**WHAT THIS TASK INVOLVES**. What lines below include the word "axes"? Copy each one.

**GIVEN MATERIAL**.
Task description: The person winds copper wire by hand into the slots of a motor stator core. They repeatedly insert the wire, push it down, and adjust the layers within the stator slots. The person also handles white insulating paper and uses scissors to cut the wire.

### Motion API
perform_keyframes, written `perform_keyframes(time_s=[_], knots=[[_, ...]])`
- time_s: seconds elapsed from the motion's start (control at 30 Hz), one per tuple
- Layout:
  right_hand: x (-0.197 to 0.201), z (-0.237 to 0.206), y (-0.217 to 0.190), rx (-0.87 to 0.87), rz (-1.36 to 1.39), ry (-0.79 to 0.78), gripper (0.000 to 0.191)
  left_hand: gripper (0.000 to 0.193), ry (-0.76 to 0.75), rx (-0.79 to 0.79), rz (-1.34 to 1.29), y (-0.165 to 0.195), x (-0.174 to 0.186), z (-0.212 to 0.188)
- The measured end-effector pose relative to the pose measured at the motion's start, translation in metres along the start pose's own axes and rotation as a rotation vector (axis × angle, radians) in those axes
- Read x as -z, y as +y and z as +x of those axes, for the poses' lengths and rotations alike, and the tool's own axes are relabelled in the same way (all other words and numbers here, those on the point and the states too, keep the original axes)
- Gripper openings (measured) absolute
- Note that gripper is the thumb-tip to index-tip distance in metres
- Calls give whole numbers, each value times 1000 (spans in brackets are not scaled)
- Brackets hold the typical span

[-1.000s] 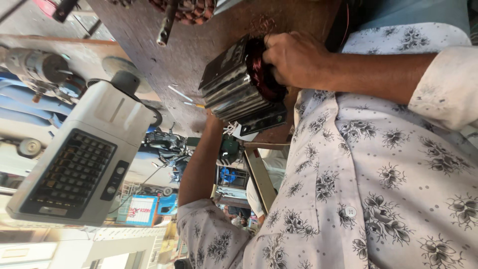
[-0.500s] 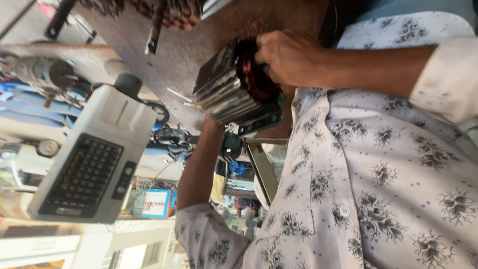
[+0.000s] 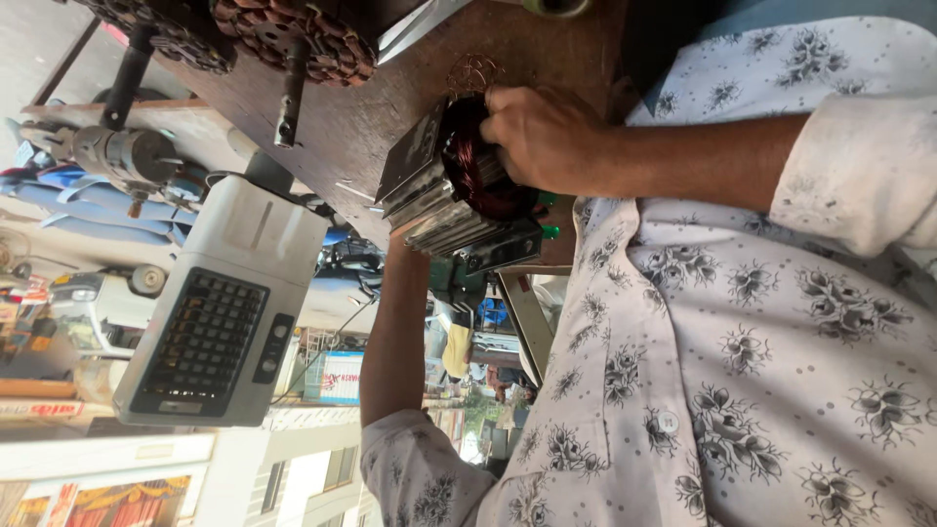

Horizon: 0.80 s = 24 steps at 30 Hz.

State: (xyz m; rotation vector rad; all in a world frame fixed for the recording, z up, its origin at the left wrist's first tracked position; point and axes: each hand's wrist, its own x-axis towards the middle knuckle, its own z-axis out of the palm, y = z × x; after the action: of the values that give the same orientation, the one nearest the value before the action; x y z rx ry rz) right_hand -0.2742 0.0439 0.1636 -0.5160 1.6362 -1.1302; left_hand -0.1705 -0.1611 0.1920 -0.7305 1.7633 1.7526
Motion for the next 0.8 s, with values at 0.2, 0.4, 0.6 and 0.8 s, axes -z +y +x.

**TASK RESULT**.
- The measured end-effector pose relative to the pose measured at the motion's start, translation in metres along the start pose's own axes and rotation as a rotation vector (axis × angle, radians) in those axes
- Read x as -z, y as +y and z as +x of those axes, for the poses' lengths and rotations alike, and the tool's own axes are relabelled in the same way (all other words and numbers here, those on the point and the states too, keep the original axes)
State: (xyz m; rotation vector rad; all in a world frame fixed for the recording, z up, its origin at the left wrist's first tracked position; point and axes: each hand's wrist, its own x-axis towards the middle knuckle, its own z-axis out of the palm, y = z × x; after the action: of the values that give the same orientation, the one nearest the value before the action; x y z rx ry rz) right_hand -0.2742 0.0439 0.1636 -0.5160 1.6362 -1.1302; left_hand -0.1705 -0.1611 0.1920 -0.7305 1.7633 1.7526
Motion for the next 0.8 s, with values at 0.2, 0.4, 0.6 and 0.8 s, axes -z +y +x.

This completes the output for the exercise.